Inducible and reversible swelling for higher-resolution imaging in live cells

We further explored imaging benefits, which come from employing swollen organelles in live cells. As proof of concept we demonstrate that protein dynamics on membranes can be imaged at much higher spatial resolutions, as shown by fluorescence recovery after photobleaching27 (FRAP) experiments of CD3δ-mCherry on individual sheaths of swollen ER (Supplementary Fig. S5 and Supplementary Video 6). The diffusion of CD3δ-mCherry on swollen ER membranes remained very similar to CD3δ-mCherry’s diffusion on the ER of untreated cells, as demonstrated by quantitative FRAP analyses (Supplementary Fig. S5b). It would be impossible to analyze individual sheaths of ER membrane in untreated cells, only whole tubules/sheets or merges thereof could be resolved with unaltered, native ER phenotypes.

By observing cells on the microscope whilst being exposed to hypotonic solutions we found diH2O incubation times of 1–3 min sufficient to reach cell and organelle swelling states that were useful enough for higher-resolution imaging.
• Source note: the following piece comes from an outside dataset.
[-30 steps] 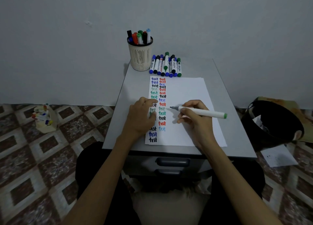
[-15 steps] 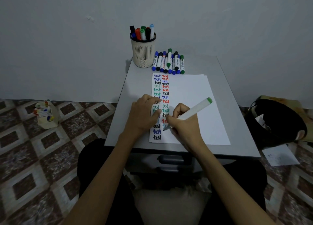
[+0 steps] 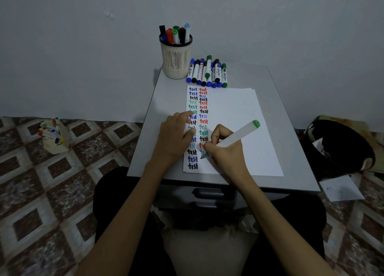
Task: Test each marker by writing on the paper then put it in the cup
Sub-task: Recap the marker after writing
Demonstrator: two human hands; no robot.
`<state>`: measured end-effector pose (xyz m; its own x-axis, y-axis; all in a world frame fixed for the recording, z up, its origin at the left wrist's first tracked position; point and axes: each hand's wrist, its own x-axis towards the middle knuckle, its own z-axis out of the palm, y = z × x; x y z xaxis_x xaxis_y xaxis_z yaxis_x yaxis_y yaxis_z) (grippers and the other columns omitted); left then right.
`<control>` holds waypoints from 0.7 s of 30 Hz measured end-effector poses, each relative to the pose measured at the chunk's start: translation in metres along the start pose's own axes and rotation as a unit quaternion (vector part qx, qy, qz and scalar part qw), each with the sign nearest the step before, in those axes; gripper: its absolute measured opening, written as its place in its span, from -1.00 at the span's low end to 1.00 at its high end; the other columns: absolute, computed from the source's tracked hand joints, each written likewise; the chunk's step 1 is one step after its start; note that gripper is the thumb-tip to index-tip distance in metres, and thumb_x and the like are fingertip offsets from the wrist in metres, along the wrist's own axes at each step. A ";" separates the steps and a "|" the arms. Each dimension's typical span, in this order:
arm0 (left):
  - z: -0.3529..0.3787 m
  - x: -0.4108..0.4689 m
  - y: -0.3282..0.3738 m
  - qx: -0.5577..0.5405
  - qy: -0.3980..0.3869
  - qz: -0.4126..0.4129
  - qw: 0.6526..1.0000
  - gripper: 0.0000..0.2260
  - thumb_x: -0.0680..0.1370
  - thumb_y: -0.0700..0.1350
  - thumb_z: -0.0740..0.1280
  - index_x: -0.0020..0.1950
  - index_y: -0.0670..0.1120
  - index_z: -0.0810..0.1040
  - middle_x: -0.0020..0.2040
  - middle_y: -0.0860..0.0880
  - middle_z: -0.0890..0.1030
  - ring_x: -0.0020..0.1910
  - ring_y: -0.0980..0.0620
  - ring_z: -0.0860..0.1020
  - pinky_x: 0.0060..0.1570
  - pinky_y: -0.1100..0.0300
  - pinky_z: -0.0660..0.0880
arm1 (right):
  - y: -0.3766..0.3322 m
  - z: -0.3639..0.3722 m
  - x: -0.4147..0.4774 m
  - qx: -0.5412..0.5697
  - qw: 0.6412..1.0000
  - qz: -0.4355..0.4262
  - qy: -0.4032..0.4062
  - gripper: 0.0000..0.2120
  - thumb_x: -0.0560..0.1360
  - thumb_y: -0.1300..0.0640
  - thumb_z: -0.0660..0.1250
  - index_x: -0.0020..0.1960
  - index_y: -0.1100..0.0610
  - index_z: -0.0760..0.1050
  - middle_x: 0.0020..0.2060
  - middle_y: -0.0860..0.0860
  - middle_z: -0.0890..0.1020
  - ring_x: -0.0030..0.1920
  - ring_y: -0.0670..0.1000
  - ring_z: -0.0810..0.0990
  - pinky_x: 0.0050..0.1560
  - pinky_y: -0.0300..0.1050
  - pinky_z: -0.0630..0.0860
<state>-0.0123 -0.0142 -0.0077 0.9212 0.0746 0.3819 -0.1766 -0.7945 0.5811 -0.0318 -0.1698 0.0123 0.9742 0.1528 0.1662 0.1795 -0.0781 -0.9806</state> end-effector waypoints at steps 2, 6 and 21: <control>0.000 0.000 0.000 0.004 0.000 0.001 1.000 -0.64 0.52 -0.11 0.30 0.31 -0.12 0.39 0.08 -0.07 0.51 0.02 0.00 0.41 0.08 0.06 0.36 | 0.000 0.000 0.000 0.019 1.000 -0.004 -0.004 -0.68 0.33 0.36 0.35 -0.38 0.09 0.26 -0.42 0.19 0.40 -0.30 0.06 0.43 -0.32 -0.14 0.46; 0.000 0.000 0.000 0.006 -0.002 0.002 1.000 -0.67 0.52 -0.10 0.30 0.28 -0.11 0.42 0.07 -0.07 0.51 0.02 -0.02 0.43 0.08 0.04 0.38 | -0.001 -0.002 0.001 0.034 0.999 0.007 0.002 -0.63 0.37 0.46 0.36 -0.37 0.13 0.27 -0.45 0.08 0.38 -0.36 -0.03 0.38 -0.37 -0.22 0.39; 0.002 0.000 0.001 0.016 0.000 0.005 1.000 -0.71 0.53 -0.10 0.29 0.24 -0.10 0.46 0.13 -0.09 0.51 0.05 -0.03 0.44 0.10 0.08 0.35 | -0.005 -0.002 -0.003 0.013 1.000 -0.011 0.012 -0.73 0.28 0.31 0.33 -0.40 0.11 0.25 -0.49 -0.03 0.36 -0.39 -0.04 0.35 -0.36 -0.23 0.37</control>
<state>-0.0116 -0.0158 -0.0083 0.9194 0.0672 0.3874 -0.1737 -0.8145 0.5536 -0.0356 -0.1723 0.0167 0.9728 0.1312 0.1907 0.1985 -0.0490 -0.9789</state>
We wondered how the cells continued in culture after such temporary exposure to diH2O, and if/how they recover from this treatment. To address this, we exposed all six cell lines for 200 s to diH2O and observed them subsequently over time in conventional cell culture media at the microscope. All six cell lines showed no signs of elevated occurrences of cell deaths. The cells reverted to their normal shapes (i.e., flattened) soon after being replaced in culture media, and kept dividing like untreated cells (Supplementary Video 7). To further address cytotoxic effects of prolonged diH2O incubation, we exposed cells to even longer times in hypotonic solutions. The survival rates of all six cell lines were analyzed by incubating them in diH2O solutions for 5, 15, 30 and 60 min at room temperature before re-cultivation in conventional culture media. Upon diH2O incubation, the cells were imaged over 24 h at optimal cell culture conditions, and the survival rate was quantified from the images of 3 independent time series for each cell line and condition (Table 1). Intriguingly, most cell lines (HeLa, N2a, U-2 OS, RPE-1) showed no cell deaths and cell survival rates similar to the untreated controls of 95% or more from the population at start of the experiment, independent of the incubation time. Only COS-7 cells reacted very sensitive to prolonged diH2O incubation. The cells showed cell survival of less than 50% of the initial population already after 5 min in pure diH2O and massive cell deaths for longer diH2O incubation times. Also, HEK 293 cells reacted to pure diH2O in a way that they rounded up and detached from the well bottom, which prevented microscopy. For these two cell lines, COS-7 and HEK 293, we were able to fix both the elevated cell deaths and the detachment problem by incubating them in a 4:1 (v/v) diH2O/culture medium mixture. By using this mixture as hypotonic solution, which had similar swelling efficiencies, all six cell lines showed cell survival rates of 95% or more even with 60 min incubation times. Importantly, the cell did not only survive, they reverted to their normal shapes and kept dividing like untreated cells (Supplementary Video 8).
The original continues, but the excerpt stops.